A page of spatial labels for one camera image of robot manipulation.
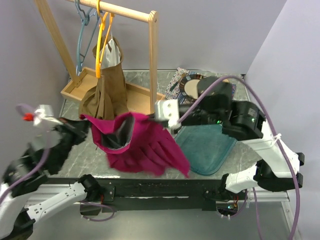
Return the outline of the teal plastic hanger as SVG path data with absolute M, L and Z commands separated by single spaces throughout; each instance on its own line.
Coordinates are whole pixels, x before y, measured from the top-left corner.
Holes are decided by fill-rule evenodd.
M 90 40 L 87 44 L 87 47 L 86 47 L 85 51 L 82 51 L 82 41 L 83 41 L 83 37 L 84 37 L 85 27 L 87 27 L 89 25 L 92 17 L 96 18 L 96 24 L 98 23 L 99 19 L 97 17 L 97 11 L 94 10 L 92 7 L 89 8 L 87 10 L 87 12 L 85 12 L 85 10 L 81 8 L 79 0 L 75 0 L 74 4 L 75 4 L 76 10 L 77 10 L 77 13 L 80 16 L 80 20 L 81 20 L 81 28 L 79 31 L 77 46 L 76 46 L 76 65 L 75 65 L 76 75 L 79 76 L 80 73 L 83 71 L 83 64 L 84 64 L 84 61 L 85 61 L 86 56 L 88 54 L 93 36 L 94 36 L 96 28 L 97 28 L 97 26 L 94 27 L 93 32 L 90 37 Z

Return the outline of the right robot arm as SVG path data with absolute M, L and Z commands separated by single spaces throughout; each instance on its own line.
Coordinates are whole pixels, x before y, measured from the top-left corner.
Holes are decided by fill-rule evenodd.
M 198 88 L 193 104 L 179 104 L 177 99 L 158 100 L 153 119 L 170 130 L 181 126 L 218 124 L 221 132 L 247 145 L 260 160 L 237 173 L 226 173 L 214 193 L 218 200 L 229 200 L 243 190 L 261 187 L 270 192 L 295 190 L 298 197 L 304 177 L 300 167 L 305 163 L 302 152 L 292 151 L 277 133 L 267 110 L 255 92 L 257 104 L 232 99 L 235 79 L 252 92 L 253 89 L 236 75 L 224 75 L 206 88 Z

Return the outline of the magenta garment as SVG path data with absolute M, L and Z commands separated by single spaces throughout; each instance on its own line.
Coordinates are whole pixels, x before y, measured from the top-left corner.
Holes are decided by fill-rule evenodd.
M 91 123 L 94 144 L 105 152 L 110 168 L 162 176 L 176 169 L 189 177 L 190 163 L 172 135 L 148 115 L 127 112 L 113 120 L 80 115 Z

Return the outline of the teal plastic basket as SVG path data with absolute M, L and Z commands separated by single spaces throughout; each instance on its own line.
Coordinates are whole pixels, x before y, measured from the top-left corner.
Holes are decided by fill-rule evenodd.
M 215 174 L 237 143 L 222 133 L 219 124 L 184 126 L 175 141 L 188 159 L 190 170 L 201 176 Z

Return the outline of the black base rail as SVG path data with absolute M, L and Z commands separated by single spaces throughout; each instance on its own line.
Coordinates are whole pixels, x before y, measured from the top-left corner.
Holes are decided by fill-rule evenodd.
M 245 190 L 222 193 L 220 180 L 200 179 L 98 179 L 86 198 L 116 211 L 192 210 L 215 211 L 217 203 L 242 201 Z

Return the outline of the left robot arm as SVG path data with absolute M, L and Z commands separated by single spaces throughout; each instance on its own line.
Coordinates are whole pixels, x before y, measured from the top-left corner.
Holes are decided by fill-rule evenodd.
M 27 239 L 39 223 L 76 202 L 98 200 L 101 187 L 91 175 L 81 176 L 74 184 L 53 197 L 26 207 L 31 195 L 57 174 L 73 146 L 88 135 L 87 120 L 56 119 L 43 121 L 44 133 L 27 145 L 24 154 L 5 170 L 0 184 L 0 238 Z

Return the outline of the tan skirt with white lining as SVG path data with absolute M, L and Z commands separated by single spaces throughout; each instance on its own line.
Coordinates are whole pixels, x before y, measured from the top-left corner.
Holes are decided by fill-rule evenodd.
M 129 112 L 127 89 L 122 69 L 123 50 L 120 48 L 119 64 L 100 70 L 97 85 L 89 89 L 78 107 L 78 114 L 102 120 L 113 120 Z

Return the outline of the brown rimmed ceramic plate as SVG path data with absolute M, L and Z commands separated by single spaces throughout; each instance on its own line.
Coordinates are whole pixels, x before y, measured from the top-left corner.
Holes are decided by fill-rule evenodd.
M 194 102 L 198 99 L 198 83 L 205 78 L 202 74 L 188 74 L 179 82 L 181 95 L 188 101 Z

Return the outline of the patterned placemat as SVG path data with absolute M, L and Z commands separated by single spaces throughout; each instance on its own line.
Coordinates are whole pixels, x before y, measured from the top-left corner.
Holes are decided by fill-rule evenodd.
M 205 90 L 207 90 L 207 88 L 210 87 L 210 85 L 219 78 L 216 74 L 204 75 L 205 78 L 200 80 L 197 85 L 198 98 L 195 101 L 189 101 L 181 95 L 179 83 L 184 76 L 191 74 L 204 75 L 181 67 L 177 69 L 176 73 L 174 74 L 172 80 L 165 90 L 165 96 L 168 100 L 177 99 L 180 105 L 193 104 L 200 96 L 202 96 Z M 173 91 L 170 91 L 170 88 L 175 82 L 178 82 L 178 85 L 174 88 Z M 199 106 L 205 107 L 209 110 L 214 108 L 228 108 L 229 104 L 233 100 L 235 91 L 236 85 L 234 83 L 231 83 L 228 79 L 223 80 L 219 82 L 207 95 L 204 96 Z

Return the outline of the dark green pen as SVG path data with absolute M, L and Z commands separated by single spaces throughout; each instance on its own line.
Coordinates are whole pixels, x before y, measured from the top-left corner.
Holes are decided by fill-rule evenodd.
M 173 91 L 174 89 L 175 89 L 175 87 L 178 85 L 178 81 L 177 82 L 175 82 L 173 85 L 172 85 L 172 87 L 170 88 L 170 91 Z

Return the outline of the wooden clothes rack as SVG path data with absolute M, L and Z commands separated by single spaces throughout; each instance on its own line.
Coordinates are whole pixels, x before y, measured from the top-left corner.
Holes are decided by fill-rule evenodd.
M 51 38 L 60 54 L 60 57 L 71 77 L 71 81 L 63 88 L 61 94 L 71 101 L 81 103 L 86 92 L 98 83 L 96 77 L 96 50 L 97 46 L 93 50 L 95 58 L 95 68 L 83 67 L 79 76 L 76 74 L 76 64 L 73 63 L 71 55 L 67 49 L 67 46 L 62 38 L 60 30 L 57 26 L 55 18 L 49 7 L 49 4 L 45 0 L 36 0 L 35 5 L 45 23 Z M 96 10 L 96 16 L 98 23 L 101 24 L 101 19 L 97 14 L 96 9 L 97 0 L 80 0 L 80 5 L 88 6 Z M 99 8 L 101 15 L 106 12 L 113 13 L 115 15 L 123 16 L 140 22 L 148 24 L 149 35 L 149 89 L 140 87 L 133 83 L 126 83 L 127 93 L 127 108 L 131 112 L 138 112 L 143 114 L 151 114 L 155 111 L 155 102 L 157 100 L 164 99 L 164 96 L 157 92 L 157 57 L 158 57 L 158 13 L 151 11 L 150 13 L 144 13 L 129 8 L 121 7 L 118 5 L 110 4 L 104 1 L 100 1 Z M 106 26 L 103 31 L 103 36 L 106 35 L 109 27 L 109 16 L 106 18 Z M 114 67 L 120 63 L 120 50 L 118 40 L 112 35 L 110 31 L 107 43 L 105 45 L 104 54 L 101 63 L 101 69 Z

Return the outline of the yellow plastic hanger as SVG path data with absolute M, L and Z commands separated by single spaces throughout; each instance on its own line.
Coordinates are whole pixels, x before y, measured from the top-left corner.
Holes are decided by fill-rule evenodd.
M 96 77 L 99 79 L 101 77 L 101 64 L 103 61 L 103 54 L 105 52 L 105 46 L 107 44 L 107 40 L 111 32 L 115 14 L 106 12 L 104 15 L 102 15 L 101 14 L 102 11 L 100 10 L 100 0 L 97 0 L 96 2 L 96 11 L 99 18 L 101 19 L 101 23 L 99 25 L 99 32 L 98 32 L 97 45 L 96 45 L 96 57 L 95 57 L 95 74 L 96 74 Z M 105 30 L 105 27 L 106 27 L 107 17 L 109 17 L 109 26 L 108 26 L 106 35 L 103 35 L 103 31 Z

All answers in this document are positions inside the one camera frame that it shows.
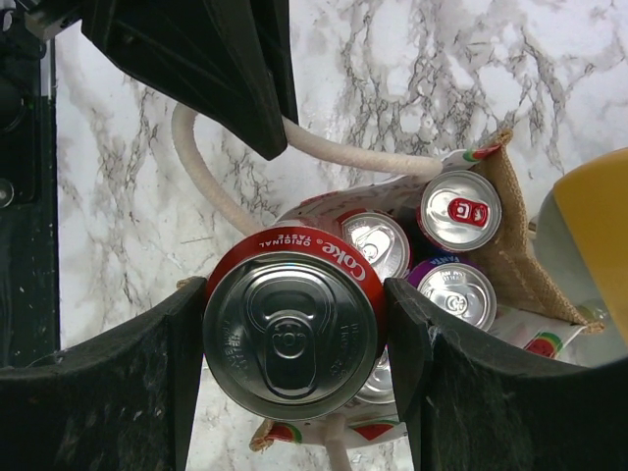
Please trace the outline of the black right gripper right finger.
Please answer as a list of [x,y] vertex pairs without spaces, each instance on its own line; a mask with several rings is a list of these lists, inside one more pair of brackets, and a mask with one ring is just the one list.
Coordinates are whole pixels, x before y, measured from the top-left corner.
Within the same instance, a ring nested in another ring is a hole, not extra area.
[[417,470],[623,470],[627,363],[547,359],[384,285],[396,409]]

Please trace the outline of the purple fanta can front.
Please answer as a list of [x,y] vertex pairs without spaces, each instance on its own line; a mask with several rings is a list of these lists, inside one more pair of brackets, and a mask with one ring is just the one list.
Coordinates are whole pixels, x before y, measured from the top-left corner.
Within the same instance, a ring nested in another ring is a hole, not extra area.
[[497,315],[497,295],[487,276],[463,257],[444,253],[414,267],[407,281],[443,311],[483,331]]

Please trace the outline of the red cola can front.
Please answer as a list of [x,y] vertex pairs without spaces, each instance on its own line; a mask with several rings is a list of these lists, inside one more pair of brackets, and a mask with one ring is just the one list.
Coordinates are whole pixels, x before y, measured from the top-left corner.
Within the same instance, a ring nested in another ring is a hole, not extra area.
[[411,265],[411,248],[403,228],[389,215],[363,211],[341,222],[344,238],[371,265],[378,277],[403,278]]

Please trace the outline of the red cola can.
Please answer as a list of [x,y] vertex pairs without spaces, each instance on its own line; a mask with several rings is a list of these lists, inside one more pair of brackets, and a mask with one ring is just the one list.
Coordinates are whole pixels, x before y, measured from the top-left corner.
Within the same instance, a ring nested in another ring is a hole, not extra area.
[[203,340],[222,390],[257,415],[305,421],[349,402],[386,342],[386,297],[342,238],[288,224],[234,246],[207,281]]
[[389,215],[363,211],[341,222],[344,238],[371,265],[378,277],[403,278],[411,265],[411,248],[403,228]]

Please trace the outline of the cream round drawer cabinet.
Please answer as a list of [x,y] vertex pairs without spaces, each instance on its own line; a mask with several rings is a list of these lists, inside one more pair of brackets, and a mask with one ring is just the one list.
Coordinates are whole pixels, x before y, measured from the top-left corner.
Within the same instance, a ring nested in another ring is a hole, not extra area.
[[536,257],[573,304],[601,300],[627,337],[627,150],[558,180],[537,217]]

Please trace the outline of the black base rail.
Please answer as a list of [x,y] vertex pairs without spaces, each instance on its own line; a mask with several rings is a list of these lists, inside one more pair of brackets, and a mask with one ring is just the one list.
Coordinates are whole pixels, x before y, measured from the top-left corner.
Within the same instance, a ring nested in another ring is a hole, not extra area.
[[60,348],[55,99],[27,98],[1,134],[1,366]]

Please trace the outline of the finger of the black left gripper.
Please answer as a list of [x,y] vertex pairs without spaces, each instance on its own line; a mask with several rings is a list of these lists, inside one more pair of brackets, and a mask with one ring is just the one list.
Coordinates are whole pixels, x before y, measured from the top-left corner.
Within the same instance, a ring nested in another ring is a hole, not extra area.
[[118,69],[267,160],[298,119],[287,0],[86,1],[82,33]]

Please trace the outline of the brown canvas bag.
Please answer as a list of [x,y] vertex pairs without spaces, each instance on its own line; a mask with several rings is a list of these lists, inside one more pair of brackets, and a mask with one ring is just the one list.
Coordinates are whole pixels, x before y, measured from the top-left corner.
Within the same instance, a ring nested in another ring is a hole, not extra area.
[[385,351],[425,417],[407,419],[424,463],[437,470],[619,470],[618,452],[586,435],[600,407],[583,404],[594,370],[507,346],[461,309],[404,276],[381,277],[348,232],[358,216],[414,211],[419,235],[404,268],[434,250],[462,253],[487,275],[497,298],[554,319],[576,314],[528,253],[517,188],[500,136],[487,157],[444,160],[342,146],[286,122],[289,142],[319,159],[392,171],[389,183],[328,193],[269,228],[223,190],[194,139],[196,114],[172,117],[173,143],[196,185],[242,232],[207,282],[205,357],[223,391],[263,417],[254,450],[285,428],[291,438],[341,414]]

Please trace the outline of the silver blue energy drink can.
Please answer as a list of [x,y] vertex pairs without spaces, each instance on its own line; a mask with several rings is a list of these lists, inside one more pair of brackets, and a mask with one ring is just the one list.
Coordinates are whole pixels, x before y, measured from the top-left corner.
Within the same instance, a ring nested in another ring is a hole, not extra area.
[[502,208],[494,186],[471,171],[437,176],[421,192],[416,219],[423,235],[450,252],[486,245],[501,223]]

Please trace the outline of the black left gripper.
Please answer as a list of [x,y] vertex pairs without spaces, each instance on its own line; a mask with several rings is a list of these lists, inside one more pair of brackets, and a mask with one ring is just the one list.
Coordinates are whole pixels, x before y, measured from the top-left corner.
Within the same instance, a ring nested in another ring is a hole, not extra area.
[[80,1],[1,3],[1,204],[39,193],[39,107],[54,97],[54,37],[80,19]]

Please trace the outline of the black yellow can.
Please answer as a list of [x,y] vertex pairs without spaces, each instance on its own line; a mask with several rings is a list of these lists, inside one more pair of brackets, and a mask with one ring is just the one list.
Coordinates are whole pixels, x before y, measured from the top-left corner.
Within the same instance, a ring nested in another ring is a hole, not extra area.
[[387,347],[355,398],[376,405],[394,403],[393,376]]

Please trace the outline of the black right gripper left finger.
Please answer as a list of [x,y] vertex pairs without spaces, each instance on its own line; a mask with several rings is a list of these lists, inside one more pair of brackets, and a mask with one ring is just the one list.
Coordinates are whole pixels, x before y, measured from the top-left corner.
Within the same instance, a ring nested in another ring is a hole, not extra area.
[[4,470],[183,470],[206,281],[24,368],[1,371]]
▬▬▬
ASSIGNED TASK: From the line containing "Please trace the outline of the red cola can." down to the line containing "Please trace the outline of the cream" in the material above, reproduce every line exactly, including the two end lines.

EXERCISE RESPONSE:
Please trace the outline of the red cola can.
Please answer as a list of [x,y] vertex pairs without spaces, each instance on its own line; a mask with several rings is a list of these lists, inside one more pair of brackets, and a mask with one ring is just the one list.
Coordinates are whole pixels, x before y, measured from the top-left corner.
Within the same instance, a ring nested in another ring is a hole, not extra area.
[[203,340],[222,390],[257,415],[305,421],[349,402],[386,342],[386,297],[342,238],[288,224],[234,246],[207,281]]
[[389,215],[363,211],[341,222],[344,238],[371,265],[378,277],[403,278],[411,265],[411,248],[403,228]]

Please trace the outline of the cream round drawer cabinet.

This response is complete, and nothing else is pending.